* WHAT THE TASK REQUIRES
Scan the data for "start" and copy each matching line.

* COLLECTED MATERIAL
- - - - -
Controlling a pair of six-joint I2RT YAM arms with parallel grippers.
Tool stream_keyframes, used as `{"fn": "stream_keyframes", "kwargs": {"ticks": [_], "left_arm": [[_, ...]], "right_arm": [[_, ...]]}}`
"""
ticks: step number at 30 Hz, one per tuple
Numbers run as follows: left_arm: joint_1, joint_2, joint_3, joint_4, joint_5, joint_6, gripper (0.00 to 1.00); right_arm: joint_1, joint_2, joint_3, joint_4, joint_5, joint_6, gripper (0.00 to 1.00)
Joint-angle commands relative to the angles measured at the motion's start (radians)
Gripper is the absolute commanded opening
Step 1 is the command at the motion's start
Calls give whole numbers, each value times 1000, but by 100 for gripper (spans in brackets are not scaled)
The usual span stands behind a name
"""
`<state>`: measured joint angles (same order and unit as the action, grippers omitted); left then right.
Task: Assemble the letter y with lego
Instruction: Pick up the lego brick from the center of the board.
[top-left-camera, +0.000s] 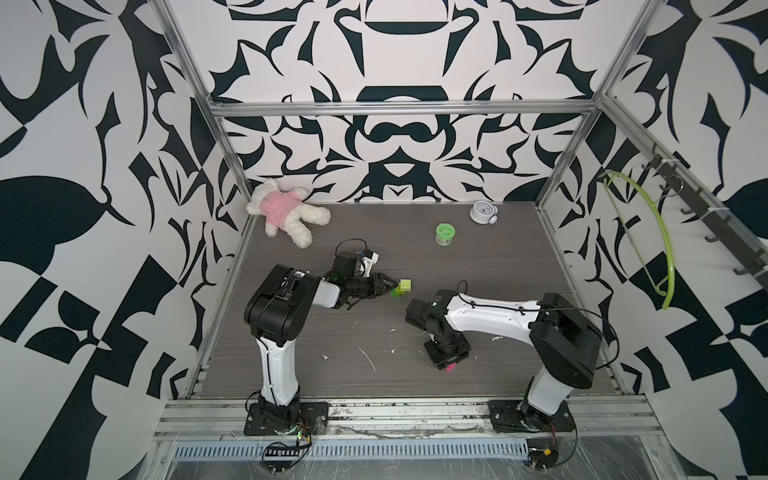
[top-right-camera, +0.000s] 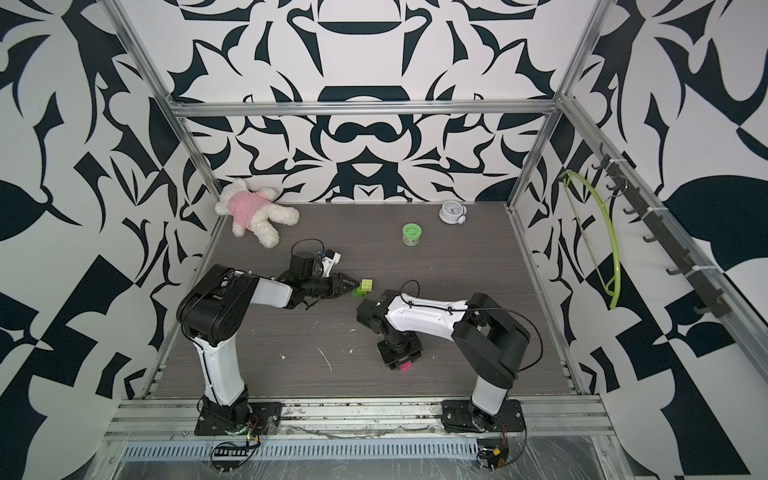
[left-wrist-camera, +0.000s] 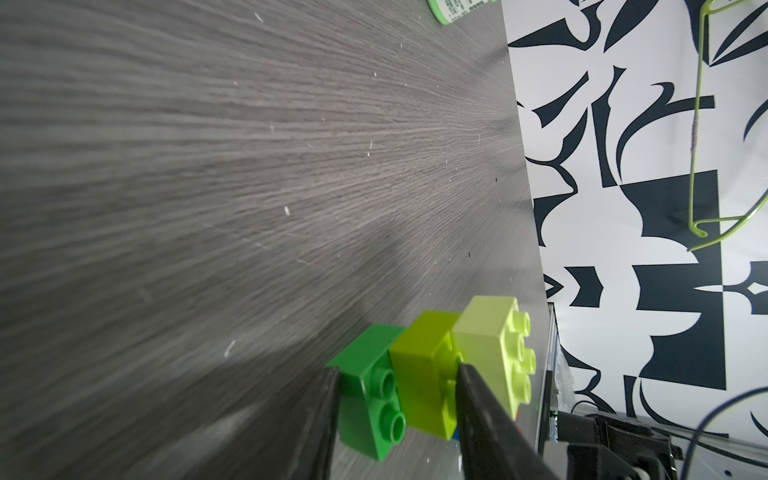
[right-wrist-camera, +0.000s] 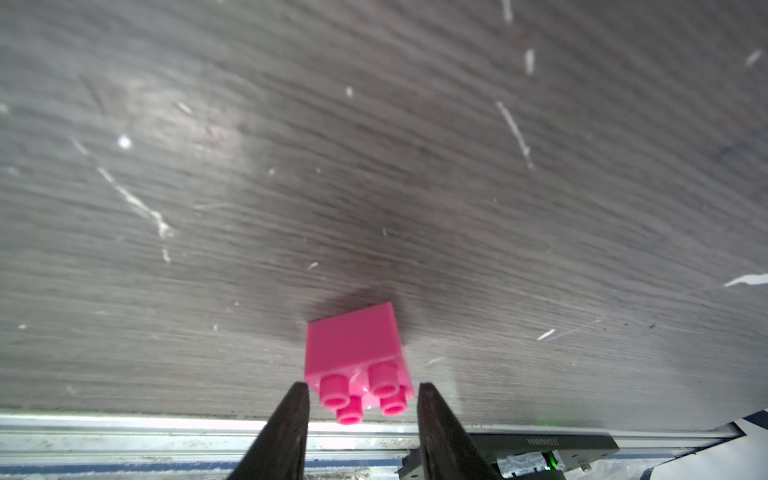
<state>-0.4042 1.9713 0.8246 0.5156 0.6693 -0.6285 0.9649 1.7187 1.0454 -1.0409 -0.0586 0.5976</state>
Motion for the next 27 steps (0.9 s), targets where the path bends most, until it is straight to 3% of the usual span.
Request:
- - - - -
* PROBLEM SOLUTION
Joint-angle commands relative to the angles measured at the motion's start (radians)
Step 1 is the command at the motion's start

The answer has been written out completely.